Seleção do Canadá enfrenta desafios cruciais antes de sediar e disputar Copa do Mundo histórica

Canadá
Canadá - Foto: instagram

Em meio à efervescência de sediar uma Copa do Mundo histórica, a seleção masculina de futebol do Canadá se prepara com um misto de esperança e desafios iminentes. Com um elenco repleto de talentos que brilham em grandes ligas europeias, o país anseia por uma performance que vá além da simples participação, buscando estabelecer um legado permanente em sua crescente trajetória no cenário futebolístico mundial. A equipe realizou treinos leves em Toronto, no centro de treinamento do Toronto FC, enquanto a atmosfera pré-torneio se intensifica.

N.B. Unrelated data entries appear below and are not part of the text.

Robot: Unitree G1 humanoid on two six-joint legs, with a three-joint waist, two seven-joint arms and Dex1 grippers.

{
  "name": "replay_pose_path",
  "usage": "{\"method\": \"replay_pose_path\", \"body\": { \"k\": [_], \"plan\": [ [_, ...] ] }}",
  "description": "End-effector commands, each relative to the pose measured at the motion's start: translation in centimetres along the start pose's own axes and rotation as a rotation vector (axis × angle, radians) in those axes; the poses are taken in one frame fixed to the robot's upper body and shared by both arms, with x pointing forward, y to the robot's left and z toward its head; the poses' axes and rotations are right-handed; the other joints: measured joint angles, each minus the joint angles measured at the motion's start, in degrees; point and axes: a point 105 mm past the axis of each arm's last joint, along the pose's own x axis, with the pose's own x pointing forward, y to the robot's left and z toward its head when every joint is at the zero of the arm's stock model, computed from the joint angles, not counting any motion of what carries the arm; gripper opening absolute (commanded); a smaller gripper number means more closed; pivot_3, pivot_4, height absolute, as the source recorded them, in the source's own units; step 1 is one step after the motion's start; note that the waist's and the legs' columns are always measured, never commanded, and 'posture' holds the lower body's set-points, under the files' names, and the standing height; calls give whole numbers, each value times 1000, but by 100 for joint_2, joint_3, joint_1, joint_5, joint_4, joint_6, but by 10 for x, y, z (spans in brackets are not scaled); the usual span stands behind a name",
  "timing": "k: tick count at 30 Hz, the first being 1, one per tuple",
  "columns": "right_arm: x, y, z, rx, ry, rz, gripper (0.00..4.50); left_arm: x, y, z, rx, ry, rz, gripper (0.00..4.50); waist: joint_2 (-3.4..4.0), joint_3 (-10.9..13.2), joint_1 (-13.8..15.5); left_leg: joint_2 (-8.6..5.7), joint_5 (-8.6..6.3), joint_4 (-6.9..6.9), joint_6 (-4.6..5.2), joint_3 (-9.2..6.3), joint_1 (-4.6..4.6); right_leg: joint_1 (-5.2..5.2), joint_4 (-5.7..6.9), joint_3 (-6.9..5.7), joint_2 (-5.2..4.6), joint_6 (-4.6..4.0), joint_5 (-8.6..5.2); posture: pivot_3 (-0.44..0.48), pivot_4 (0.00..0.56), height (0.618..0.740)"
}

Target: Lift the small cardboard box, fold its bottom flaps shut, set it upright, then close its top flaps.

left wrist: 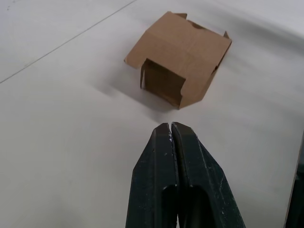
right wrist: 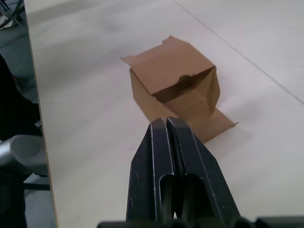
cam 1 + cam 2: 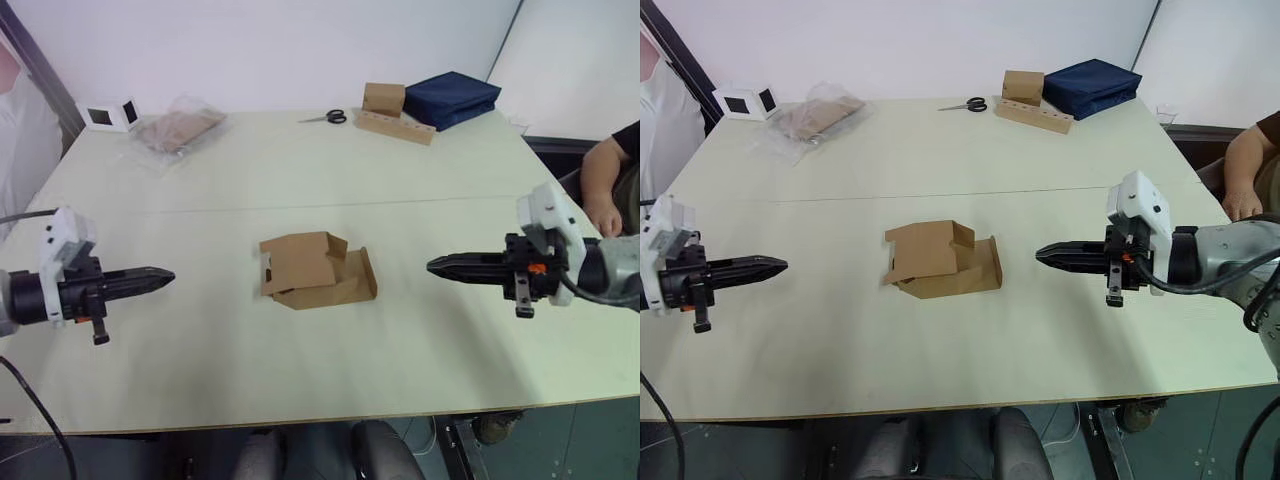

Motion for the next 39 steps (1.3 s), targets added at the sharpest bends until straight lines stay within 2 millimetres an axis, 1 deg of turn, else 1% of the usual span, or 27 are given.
{"method": "replay_pose_path", "body": {
  "k": [1, 2, 4, 6, 7, 8, 9, 10, 14, 17, 19, 23, 26, 30, 34, 39],
  "plan": [
    [7, 5, 8, -54, -32, 10, 0, 18, 2, -4, -153, -47, -52, 1031, 0, 0, 5, 0, 0, 1, 0, -1, 1, 1, 3, -1, 0, 0, 0, 0, 150, 740],
    [9, 5, 8, -60, -36, 11, 0, 25, -1, -8, -182, -38, -84, 1446, 0, 0, -4, 0, 0, 2, 0, -2, 1, 1, 5, -1, 1, 1, 0, 0, 150, 740],
    [11, 5, 8, -67, -39, 11, 0, 34, -4, -11, -211, -28, -118, 2195, -2, 1, -6, -1, 0, 3, 0, -1, 0, 0, 5, 0, 0, 1, 0, 0, 150, 740],
    [18, 6, 8, -71, -63, 11, 0, 53, -8, -18, -340, -33, -191, 3014, -2, 1, -4, -1, 0, 3, 0, -1, -4, -4, 4, 0, 0, 1, 0, 0, 150, 740],
    [21, 8, 7, -73, -70, 13, 0, 62, -10, -17, -424, -52, -230, 3514, -3, 1, 7, -1, 0, 3, 0, -2, -3, -3, 6, 0, 0, 1, 0, 0, 150, 740],
    [25, 10, 6, -73, -79, 14, 0, 70, -9, -15, -507, -72, -260, 3909, -3, 1, 26, -1, 0, 8, -1, -6, -3, -2, 8, -3, 2, 1, 1, 0, 150, 740],
    [27, 12, 6, -73, -83, 14, 0, 73, -8, -13, -557, -85, -276, 4269, -4, 1, 30, -2, 1, 14, -1, -9, -4, 0, 11, -6, 2, 2, 1, 0, 150, 740],
    [28, 13, 6, -74, -86, 11, 0, 76, -8, -13, -595, -87, -295, 4480, -6, 1, 23, -2, 1, 14, -1, -9, -4, 0, 14, -6, 2, 2, 1, 0, 150, 740],
    [31, 18, 3, -67, -99, -13, 0, 92, -7, -13, -738, -112, -380, 4480, -6, 2, -11, -3, 0, 15, 0, -11, -9, -6, 11, -6, 2, 2, 1, 0, 150, 740],
    [32, 20, 3, -63, -103, -28, 0, 104, -5, -18, -783, -103, -392, 4480, -6, 1, -6, -3, 1, 15, -1, -11, -8, -6, 13, -6, 2, 2, 1, 0, 150, 740],
    [32, 22, 3, -61, -110, -41, 0, 112, -2, -16, -809, -123, -410, 4480, -6, 1, -1, -4, 1, 16, -2, -11, -8, -5, 14, -6, 1, 2, 1, 0, 150, 740],
    [32, 24, 2, -56, -113, -58, 0, 126, -3, -14, -825, -126, -449, 4480, -6, 1, 12, -5, 2, 16, -3, -12, -8, -5, 13, -6, 1, 2, 1, 0, 150, 740],
    [31, 24, 3, -57, -113, -68, 0, 137, 1, -14, -839, -132, -443, 4480, -6, 1, 30, -7, 2, 17, -4, -12, -8, -4, 13, -6, -1, 2, 1, 0, 150, 740],
    [31, 24, 4, -53, -117, -76, 0, 145, 4, -14, -849, -136, -443, 4480, -7, 1, 3, -7, 3, 17, -4, -13, -8, -4, 13, -6, 1, 2, 1, 0, 150, 740],
    [31, 25, 4, -50, -116, -80, 0, 161, 4, -13, -853, -144, -453, 4480, -7, 0, 26, -7, 3, 18, -4, -13, -8, -4, 14, -6, 0, 2, 1, 0, 150, 740],
    [31, 26, 5, -47, -114, -76, 0, 171, 2, -9, -853, -151, -476, 4480, -8, 0, 28, -9, 3, 18, -4, -13, -8, -3, 13, -6, -1, 3, 1, 0, 150, 740]
  ]
}}
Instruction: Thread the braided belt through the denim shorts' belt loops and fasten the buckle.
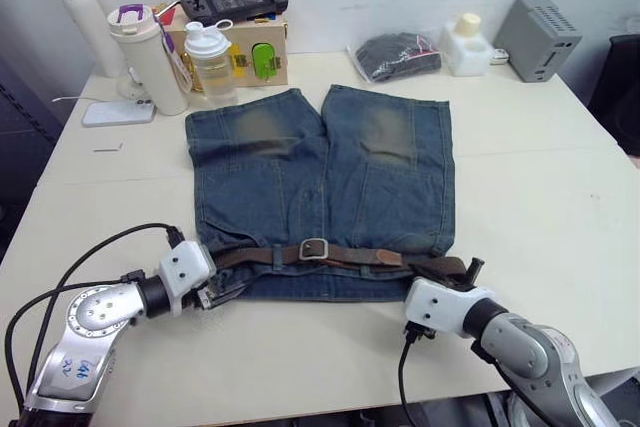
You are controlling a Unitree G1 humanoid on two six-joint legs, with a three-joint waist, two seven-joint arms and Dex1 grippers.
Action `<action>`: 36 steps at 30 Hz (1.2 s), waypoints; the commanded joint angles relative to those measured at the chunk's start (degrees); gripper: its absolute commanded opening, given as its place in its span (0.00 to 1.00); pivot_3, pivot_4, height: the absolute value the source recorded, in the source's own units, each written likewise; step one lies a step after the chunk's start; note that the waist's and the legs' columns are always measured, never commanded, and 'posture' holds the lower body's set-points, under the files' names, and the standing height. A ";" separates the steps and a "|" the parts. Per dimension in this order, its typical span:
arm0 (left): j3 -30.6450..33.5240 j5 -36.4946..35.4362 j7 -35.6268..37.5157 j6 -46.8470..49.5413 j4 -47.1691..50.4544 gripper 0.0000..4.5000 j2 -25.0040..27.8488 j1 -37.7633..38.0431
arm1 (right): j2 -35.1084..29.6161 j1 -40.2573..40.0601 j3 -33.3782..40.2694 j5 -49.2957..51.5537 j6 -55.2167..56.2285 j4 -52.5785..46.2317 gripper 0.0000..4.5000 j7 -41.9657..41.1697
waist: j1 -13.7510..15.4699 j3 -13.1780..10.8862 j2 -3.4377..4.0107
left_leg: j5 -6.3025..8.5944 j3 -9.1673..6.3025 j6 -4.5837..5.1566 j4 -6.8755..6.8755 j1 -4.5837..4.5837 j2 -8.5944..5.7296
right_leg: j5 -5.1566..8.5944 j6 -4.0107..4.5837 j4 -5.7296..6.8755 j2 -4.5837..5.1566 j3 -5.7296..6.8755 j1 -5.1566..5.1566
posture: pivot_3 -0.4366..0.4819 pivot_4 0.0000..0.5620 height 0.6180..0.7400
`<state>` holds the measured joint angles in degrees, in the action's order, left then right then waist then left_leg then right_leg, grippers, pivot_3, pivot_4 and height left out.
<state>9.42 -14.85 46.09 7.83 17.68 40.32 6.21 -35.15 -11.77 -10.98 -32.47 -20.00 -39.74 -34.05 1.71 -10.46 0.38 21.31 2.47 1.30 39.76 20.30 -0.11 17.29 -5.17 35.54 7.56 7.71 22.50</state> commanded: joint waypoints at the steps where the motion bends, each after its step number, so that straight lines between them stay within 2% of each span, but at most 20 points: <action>1: 3.77 -5.78 0.80 3.92 2.73 0.74 0.47 -0.64 | 1.11 0.39 -1.94 -0.89 -0.08 1.02 0.00 -0.20 | -0.24 0.00 -0.01 | 0.00 0.00 0.00 0.00 0.00 0.00 | 0.00 0.00 0.00 0.00 0.01 0.00 | 0.48 0.27 0.59; 7: 5.00 -8.95 2.43 6.97 2.75 0.74 1.79 -2.83 | 2.51 1.03 -2.93 -1.86 -0.25 1.17 0.00 -0.46 | -0.43 -0.01 -0.03 | -0.01 0.00 -0.01 0.00 0.00 0.00 | 0.00 0.00 0.01 -0.03 0.00 0.00 | 0.48 0.27 0.59; 17: -1.43 3.72 2.76 -1.80 -4.18 0.74 4.98 -6.76 | 4.54 1.03 -3.45 -3.29 -1.11 0.53 0.00 -0.36 | -0.45 -0.03 -0.08 | -0.02 0.02 -0.04 0.00 0.00 0.00 | 0.01 0.00 0.02 -0.08 -0.01 0.03 | 0.48 0.27 0.59; 26: -4.18 7.47 3.30 -5.27 -5.63 0.74 5.39 -7.68 | 5.33 0.91 -3.35 -4.00 -1.83 -0.01 0.00 -0.54 | -0.51 -0.03 -0.08 | -0.02 0.02 -0.04 0.00 0.00 0.00 | 0.01 0.00 0.04 -0.08 -0.01 0.04 | 0.48 0.27 0.59; 28: -4.33 8.25 3.15 -6.51 -5.68 0.62 5.46 -7.40 | 5.41 1.00 -3.32 -3.94 -1.88 0.03 0.00 -0.58 | -0.51 -0.03 -0.08 | -0.02 0.02 -0.04 0.00 0.00 0.00 | 0.01 0.01 0.04 -0.08 -0.01 0.04 | 0.48 0.27 0.59; 29: -4.40 8.51 2.97 -6.69 -5.54 0.60 5.39 -7.28 | 5.47 1.12 -3.30 -3.88 -1.93 0.10 0.00 -0.62 | -0.52 -0.03 -0.08 | -0.02 0.02 -0.04 0.00 0.00 0.00 | 0.01 0.01 0.04 -0.08 -0.01 0.04 | 0.48 0.27 0.59; 35: -5.19 12.01 1.68 -7.74 -6.50 0.01 5.73 -5.35 | 5.72 1.76 -2.96 -3.78 -2.69 0.43 0.00 -0.85 | -0.52 -0.03 -0.08 | -0.02 0.03 -0.04 0.00 0.00 0.01 | 0.01 0.01 0.06 -0.08 -0.01 0.04 | 0.48 0.27 0.59; 36: -5.00 12.64 1.13 -7.66 -7.20 0.01 5.87 -5.09 | 5.65 1.80 -2.71 -3.69 -2.90 0.44 0.00 -0.87 | -0.52 -0.03 -0.07 | -0.02 0.03 -0.04 0.00 0.00 0.01 | 0.01 0.00 0.06 -0.08 -0.01 0.04 | 0.48 0.27 0.59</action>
<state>3.90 -4.15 48.22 -0.03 11.43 45.18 -0.12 -29.83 -9.73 -13.30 -36.08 -22.52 -38.99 -34.26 1.19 -10.49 0.30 21.29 2.50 1.27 39.77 20.29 -0.10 17.30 -5.17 35.60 7.48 7.69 22.54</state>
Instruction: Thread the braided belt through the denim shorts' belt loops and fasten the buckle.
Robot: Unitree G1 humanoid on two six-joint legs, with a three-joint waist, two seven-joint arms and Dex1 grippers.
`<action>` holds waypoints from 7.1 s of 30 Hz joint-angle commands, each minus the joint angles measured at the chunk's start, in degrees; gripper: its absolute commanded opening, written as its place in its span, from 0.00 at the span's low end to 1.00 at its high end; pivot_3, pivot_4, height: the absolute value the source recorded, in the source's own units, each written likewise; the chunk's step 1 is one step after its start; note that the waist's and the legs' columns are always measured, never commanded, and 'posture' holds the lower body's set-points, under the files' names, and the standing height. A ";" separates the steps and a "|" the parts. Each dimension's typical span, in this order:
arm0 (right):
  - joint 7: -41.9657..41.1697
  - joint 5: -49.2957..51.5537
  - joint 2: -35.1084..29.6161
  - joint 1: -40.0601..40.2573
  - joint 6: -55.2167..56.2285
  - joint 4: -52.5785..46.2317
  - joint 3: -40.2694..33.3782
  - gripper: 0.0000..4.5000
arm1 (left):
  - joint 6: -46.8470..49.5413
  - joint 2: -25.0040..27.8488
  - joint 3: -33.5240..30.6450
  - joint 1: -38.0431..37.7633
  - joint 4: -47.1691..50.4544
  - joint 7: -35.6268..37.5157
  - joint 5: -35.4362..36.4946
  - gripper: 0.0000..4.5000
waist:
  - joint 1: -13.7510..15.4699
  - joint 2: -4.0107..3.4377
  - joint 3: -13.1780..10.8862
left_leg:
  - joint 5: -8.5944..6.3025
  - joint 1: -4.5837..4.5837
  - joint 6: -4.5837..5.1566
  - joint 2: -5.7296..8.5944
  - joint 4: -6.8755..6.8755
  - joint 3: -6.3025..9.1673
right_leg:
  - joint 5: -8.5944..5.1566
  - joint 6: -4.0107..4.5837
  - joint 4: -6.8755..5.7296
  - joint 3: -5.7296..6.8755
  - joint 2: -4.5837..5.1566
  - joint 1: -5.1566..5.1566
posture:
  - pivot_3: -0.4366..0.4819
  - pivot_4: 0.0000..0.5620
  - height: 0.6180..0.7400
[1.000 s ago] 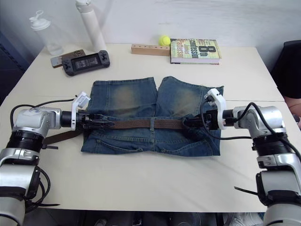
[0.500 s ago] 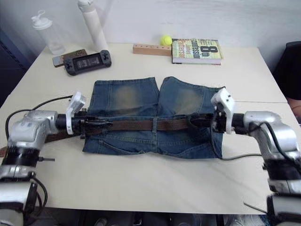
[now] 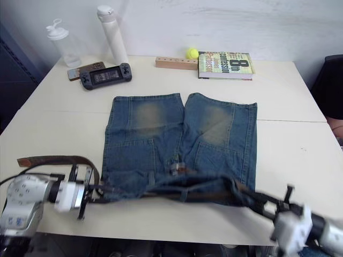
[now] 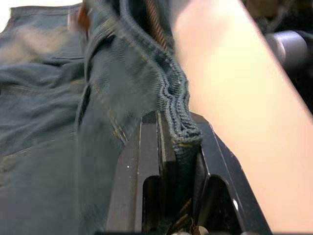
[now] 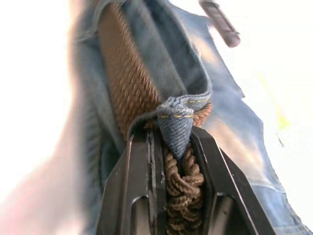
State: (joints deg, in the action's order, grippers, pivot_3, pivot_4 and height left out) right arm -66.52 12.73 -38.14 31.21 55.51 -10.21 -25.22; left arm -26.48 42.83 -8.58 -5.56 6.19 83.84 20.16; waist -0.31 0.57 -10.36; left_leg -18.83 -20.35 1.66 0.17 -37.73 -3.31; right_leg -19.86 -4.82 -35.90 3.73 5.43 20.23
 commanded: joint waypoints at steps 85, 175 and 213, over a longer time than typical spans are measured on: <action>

O surgimento de uma geração de ouro e a crescente popularidade

O Canadá construiu uma “geração de ouro” do futebol, impulsionada por atletas como Alphonso Davies, do Bayern de Munique, Alistair Johnston, do Celtic, e Jonathan David, da Juventus. Esses jogadores, junto a nomes como Tajon Buchanan e Ismaël Koné, têm elevado o patamar da equipe, consolidando a presença canadense em clubes de elite na Europa. Esse talento tem catalisado um aumento significativo no interesse pelo esporte no país, atraindo atenção de celebridades e políticos, e contrastando fortemente com um passado em que a própria Federação Canadense de Futebol precisava pagar emissoras para transmitir seus jogos.

As dolorosas lições do Catar e a nova direção sob Jesse Marsch

A última participação da seleção canadense na Copa do Mundo, em 2022, no Catar, deixou um gosto amargo. A equipe foi a primeira eliminada, terminando o torneio sem pontos, uma experiência que os jogadores, como o zagueiro Alistair Johnston, admitem ter sido um de seus maiores arrependimentos. O desempenho, considerado ingênuo, não correspondeu às expectativas. A chegada do técnico americano Jesse Marsch trouxe uma nova perspectiva, reacendendo a paixão e a ambição com uma campanha notável até as semifinais da Copa América, meses após sua posse.

Contratempos de última hora abalam a preparação canadense

A proximidade do torneio revela uma série de preocupações que podem comprometer as aspirações canadenses. A condição física de Alphonso Davies é delicada, e sua presença na estreia pode estar comprometida. Além disso, Moïse Bombito, zagueiro fundamental para o esquema de alta pressão de Marsch, pode ser desfalque em todo o torneio, abrindo espaço para o jovem Luc de Fougerolles, com pouca experiência. A equipe também enfrenta uma notável dificuldade em converter chances em gols, tendo marcado apenas duas vezes nos últimos nove jogos, gerando uma tensão palpável que o técnico tenta gerenciar com uma postura publicamente positiva.

Oportunidade única em solo doméstico

Como coanfitriões, a seleção do Canadá desfruta de um calendário favorável na fase de grupos, enfrentando Bósnia e Herzegovina na estreia, e depois Catar e Suíça, com jogos agendados para Toronto e Vancouver. Este arranjo estratégico oferece uma “trajetória de ouro” para avançar às oitavas de final sem precisar se deslocar significativamente. O técnico Jesse Marsch expressou a ambição de “incendiar o país” com as performances da equipe, e o objetivo mínimo de alcançar as oitavas de final é visto como crucial para que esta Copa do Mundo seja lembrada como um sucesso duradouro. A equipe busca que o entusiasmo gerado pelas infraestruturas temporárias dos estádios se transforme em um legado permanente para o futebol canadense.